From my pouch I produced a Silver Eagle and fished around for the required change, thinking that 'beef brisket' suited my tastes just fine. "I hope this will cover the costs."
Swezey looked queerly at the coins. "I don't rightly think I've seen currency such as these. Are they tender from?"
"Out west in Missouri. Columbia Mint." I pointed to the mark on the coin that said prominently "Columbia". "I assure you, they're fine silver. Government issue."
Her eyes turned to me then my girl, who after a moment of concern approved of my turn of truth with little smirk. "Very well. There is running water in the bath across the hall. Would..." She paused, glancing to our sad, sweat stained persons. "Would you like your clothes washed? It might be a little late to have them fully dry, but we have a bit of sun left."
Looking down upon her dust and hay covered skirt, Elizabeth's nose flared. "That would be nice."
#
Elizabeth had chosen our accommodations well, for the room had an expansive view of the little lake and mill across the street, the one the boarding house apparently took its name after. The sun was clipping the trees that way when she emerged from the bath, fresh in her dressing gown, drying her hair with a plush green towel and prancing across the hallway to our room. Hair down and obviously feeling spry, she walked to our bags. After a fish in the luggage, she found her hairbrush and proceeded to untangle her brown mess. "Did Mrs. Swezey say how long it would take to dry them?" She asked. Even in the long straight white of her gown she cut an appealing figure. I closed my eyes, sighed and stepped across to the bath.
"No. Just get another change of clothes and we'll deal with them in the morning." I closed the door. Not having a great deal of time after Elizabeth's dawdle, I ran the water and shed my garments. From the weeks before my wounds were healing, some better than others. The hand came to mind. As I sat in the tub I felt I could do with never seeing another bullet or gun in my life again. Columbia, I thought, had been a nightmare...even worse than the Philippines, if that was possible. And nothing had been as bad as the P.I.

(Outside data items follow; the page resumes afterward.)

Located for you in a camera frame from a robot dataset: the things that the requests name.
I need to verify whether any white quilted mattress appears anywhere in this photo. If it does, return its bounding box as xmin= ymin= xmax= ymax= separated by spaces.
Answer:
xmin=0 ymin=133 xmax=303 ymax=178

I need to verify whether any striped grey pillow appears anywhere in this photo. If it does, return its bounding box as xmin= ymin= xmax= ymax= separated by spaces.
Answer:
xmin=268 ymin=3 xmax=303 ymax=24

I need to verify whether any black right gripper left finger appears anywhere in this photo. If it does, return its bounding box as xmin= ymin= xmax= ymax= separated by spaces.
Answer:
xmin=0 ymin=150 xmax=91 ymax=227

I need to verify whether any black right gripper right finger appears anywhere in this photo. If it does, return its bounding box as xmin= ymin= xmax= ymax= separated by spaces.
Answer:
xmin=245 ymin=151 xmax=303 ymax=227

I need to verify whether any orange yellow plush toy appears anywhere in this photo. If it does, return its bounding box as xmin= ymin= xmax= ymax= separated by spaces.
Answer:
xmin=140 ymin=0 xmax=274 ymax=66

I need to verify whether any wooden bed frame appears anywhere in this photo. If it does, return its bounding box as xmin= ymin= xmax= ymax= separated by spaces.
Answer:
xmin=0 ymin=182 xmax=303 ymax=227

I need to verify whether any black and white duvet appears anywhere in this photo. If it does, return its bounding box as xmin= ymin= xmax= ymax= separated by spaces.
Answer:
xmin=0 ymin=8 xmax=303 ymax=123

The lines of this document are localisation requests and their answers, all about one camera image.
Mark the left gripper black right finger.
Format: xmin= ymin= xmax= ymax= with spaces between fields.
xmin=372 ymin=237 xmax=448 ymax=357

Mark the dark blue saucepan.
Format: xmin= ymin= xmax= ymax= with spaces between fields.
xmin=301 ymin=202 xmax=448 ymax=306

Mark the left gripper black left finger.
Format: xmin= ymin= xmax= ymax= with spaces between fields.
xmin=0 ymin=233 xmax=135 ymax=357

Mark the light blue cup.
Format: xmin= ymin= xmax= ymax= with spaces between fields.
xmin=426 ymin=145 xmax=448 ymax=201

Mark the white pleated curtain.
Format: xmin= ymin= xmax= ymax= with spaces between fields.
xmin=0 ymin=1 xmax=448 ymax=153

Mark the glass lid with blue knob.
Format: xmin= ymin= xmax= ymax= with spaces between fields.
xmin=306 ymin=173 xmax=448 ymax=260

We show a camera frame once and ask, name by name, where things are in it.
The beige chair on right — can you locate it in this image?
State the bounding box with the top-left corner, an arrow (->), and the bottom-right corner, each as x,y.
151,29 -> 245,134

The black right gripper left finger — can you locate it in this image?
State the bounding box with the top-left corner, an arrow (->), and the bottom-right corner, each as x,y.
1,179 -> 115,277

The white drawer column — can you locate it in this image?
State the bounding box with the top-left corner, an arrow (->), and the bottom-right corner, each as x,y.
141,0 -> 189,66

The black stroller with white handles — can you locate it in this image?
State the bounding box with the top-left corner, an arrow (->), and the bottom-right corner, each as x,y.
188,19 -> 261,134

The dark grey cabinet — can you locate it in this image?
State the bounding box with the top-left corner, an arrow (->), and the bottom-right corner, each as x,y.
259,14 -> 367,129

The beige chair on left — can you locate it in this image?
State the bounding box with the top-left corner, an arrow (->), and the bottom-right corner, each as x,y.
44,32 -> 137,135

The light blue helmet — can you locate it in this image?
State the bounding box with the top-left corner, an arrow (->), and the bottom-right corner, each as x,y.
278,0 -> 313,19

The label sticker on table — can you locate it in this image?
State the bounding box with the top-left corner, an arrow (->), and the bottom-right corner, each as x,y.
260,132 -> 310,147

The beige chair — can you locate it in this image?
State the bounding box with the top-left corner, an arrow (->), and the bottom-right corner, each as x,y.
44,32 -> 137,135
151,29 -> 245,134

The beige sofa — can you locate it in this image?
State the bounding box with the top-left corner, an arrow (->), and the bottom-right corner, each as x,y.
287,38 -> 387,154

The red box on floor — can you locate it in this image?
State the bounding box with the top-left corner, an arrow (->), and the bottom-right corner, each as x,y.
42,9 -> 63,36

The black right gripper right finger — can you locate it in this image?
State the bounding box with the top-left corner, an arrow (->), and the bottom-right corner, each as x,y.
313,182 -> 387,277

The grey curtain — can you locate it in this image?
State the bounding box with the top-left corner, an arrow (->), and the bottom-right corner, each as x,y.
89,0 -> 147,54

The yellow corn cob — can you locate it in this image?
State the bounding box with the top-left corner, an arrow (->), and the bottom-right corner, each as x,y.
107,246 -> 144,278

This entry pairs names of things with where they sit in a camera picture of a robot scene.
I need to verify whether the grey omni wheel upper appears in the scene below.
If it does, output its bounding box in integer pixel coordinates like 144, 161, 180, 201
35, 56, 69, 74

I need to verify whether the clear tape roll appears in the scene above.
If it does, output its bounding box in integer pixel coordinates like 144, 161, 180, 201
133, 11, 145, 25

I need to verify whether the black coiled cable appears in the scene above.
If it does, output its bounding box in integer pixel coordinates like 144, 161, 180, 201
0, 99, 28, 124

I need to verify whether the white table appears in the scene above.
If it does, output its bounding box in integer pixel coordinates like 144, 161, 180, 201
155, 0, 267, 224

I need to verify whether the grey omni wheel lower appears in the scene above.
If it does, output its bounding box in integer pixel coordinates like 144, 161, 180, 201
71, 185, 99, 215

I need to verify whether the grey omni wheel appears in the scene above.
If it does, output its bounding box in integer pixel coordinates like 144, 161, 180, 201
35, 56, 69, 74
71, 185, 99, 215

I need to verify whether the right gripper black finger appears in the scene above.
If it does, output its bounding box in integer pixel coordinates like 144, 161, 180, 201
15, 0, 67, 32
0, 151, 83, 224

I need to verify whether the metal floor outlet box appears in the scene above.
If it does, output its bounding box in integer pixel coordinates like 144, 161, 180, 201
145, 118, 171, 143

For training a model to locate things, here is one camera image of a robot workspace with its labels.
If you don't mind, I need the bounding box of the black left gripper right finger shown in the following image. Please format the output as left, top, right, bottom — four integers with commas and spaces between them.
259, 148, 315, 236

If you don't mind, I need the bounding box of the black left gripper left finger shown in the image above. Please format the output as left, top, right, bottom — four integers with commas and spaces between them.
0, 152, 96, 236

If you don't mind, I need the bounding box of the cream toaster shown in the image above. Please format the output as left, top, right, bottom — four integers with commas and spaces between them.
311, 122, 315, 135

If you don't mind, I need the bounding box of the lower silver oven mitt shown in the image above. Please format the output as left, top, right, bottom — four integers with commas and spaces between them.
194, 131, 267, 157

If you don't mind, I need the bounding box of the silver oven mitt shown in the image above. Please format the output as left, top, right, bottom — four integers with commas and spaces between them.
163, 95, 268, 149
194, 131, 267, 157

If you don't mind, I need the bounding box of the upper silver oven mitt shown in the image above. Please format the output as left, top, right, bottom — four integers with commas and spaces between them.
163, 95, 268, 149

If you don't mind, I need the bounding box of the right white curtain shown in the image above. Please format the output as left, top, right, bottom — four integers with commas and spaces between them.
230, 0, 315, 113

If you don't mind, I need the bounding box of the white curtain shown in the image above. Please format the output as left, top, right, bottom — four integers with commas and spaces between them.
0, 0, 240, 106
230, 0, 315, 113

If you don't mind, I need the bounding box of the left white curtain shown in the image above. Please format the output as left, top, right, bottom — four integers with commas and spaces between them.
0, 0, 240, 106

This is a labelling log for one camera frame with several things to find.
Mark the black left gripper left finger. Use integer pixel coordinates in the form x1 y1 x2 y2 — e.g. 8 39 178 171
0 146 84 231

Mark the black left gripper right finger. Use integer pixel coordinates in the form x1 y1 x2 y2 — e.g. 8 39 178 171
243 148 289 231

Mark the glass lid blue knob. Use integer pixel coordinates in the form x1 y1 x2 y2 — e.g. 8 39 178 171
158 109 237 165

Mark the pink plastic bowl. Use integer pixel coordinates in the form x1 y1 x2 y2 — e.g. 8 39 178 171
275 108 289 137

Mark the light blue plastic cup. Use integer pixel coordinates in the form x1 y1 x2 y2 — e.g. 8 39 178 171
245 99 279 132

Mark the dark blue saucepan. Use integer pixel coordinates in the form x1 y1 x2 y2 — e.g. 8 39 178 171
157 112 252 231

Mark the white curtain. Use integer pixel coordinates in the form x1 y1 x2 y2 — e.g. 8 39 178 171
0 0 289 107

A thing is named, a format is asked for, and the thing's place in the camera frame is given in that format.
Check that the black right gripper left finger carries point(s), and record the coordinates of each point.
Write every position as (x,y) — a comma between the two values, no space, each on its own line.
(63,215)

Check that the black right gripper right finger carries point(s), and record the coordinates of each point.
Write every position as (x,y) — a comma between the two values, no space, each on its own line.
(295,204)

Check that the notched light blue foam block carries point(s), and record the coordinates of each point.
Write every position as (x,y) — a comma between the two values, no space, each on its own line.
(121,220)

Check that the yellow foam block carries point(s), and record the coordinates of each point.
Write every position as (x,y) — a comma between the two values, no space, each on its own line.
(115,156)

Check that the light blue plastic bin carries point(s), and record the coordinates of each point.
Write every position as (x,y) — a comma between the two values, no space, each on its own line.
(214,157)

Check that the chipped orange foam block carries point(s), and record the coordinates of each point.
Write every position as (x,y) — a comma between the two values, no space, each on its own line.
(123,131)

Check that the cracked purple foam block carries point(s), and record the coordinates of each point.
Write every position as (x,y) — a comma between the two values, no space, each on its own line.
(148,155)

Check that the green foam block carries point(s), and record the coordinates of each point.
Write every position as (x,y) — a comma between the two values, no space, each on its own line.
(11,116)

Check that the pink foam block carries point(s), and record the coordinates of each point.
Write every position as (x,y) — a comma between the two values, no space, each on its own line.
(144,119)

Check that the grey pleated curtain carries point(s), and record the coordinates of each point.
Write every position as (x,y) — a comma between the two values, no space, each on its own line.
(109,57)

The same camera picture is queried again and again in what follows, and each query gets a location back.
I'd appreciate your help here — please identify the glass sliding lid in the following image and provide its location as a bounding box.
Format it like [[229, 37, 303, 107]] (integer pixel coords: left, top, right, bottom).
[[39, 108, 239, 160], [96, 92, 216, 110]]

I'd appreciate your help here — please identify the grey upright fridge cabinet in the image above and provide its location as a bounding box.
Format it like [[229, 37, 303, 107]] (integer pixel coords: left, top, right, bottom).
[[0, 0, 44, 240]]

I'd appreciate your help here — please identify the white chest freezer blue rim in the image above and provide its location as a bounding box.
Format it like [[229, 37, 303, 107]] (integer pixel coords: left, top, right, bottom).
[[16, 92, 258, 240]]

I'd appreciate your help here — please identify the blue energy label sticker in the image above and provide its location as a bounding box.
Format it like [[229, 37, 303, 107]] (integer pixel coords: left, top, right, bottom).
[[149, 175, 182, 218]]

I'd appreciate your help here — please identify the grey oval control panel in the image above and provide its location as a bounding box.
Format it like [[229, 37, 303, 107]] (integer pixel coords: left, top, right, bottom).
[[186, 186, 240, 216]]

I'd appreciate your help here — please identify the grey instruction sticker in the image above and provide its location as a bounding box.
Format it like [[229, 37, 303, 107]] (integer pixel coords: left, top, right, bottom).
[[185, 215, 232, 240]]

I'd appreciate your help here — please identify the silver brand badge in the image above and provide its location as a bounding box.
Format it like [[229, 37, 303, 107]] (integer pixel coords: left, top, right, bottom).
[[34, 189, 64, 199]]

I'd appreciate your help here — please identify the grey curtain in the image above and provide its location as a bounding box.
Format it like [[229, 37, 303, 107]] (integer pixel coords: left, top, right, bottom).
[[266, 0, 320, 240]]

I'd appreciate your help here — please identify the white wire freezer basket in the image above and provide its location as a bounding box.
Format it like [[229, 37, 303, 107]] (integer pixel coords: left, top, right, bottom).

"So, we're lost." I said through the door. Thin as it was, I figured it would carry.
"No." Elizabeth answered from our chambers, a strain in her voice suggesting a battle. "Just...uhhng...just not quite there yet."
"Well, I have what I want." I said and slipped back into the hot water.
"And what is that?" She asked. I heard a thump and wooden crash.
"Are you all right?" I said slightly louder.
"It's just...my hair. It has positively a mind of its own. What did you want?"
I sighed. "To be safe with you. If that took leaving New York to do it, so be it. This place is so out in the sticks that neither the Morello clan nor anyone else could ever find it." Nor him, I thought.
"Who else would want to find us?" Came across the hall. I probably paused too long.
"No one. It's just a figure of speech."
"It didn't sound like a figure of speech. Is there something you're not telling me, Booker?"
I was quiet for a moment, deciding after too many worries in solitude that she needed to know. "There was a man, Elizabeth."
"A man?"
I remembered back to McSorley's and the back alley, the mist against the lights and dead Irishmen. "I should have told you this before, I mean I did but…" My thoughts stewed, hazy memories of another alleyway years before…decades. Memories of her…Anna…and a fingertip severed…a child lost. A conversation on a zeppelin on the way up from my massacre at Battleship Bay. "It wasn't the Morellos I was bringing you to."
Now it was her turn at silence. When her voice came, it was with apprehension. "If it wasn't them, then whom?"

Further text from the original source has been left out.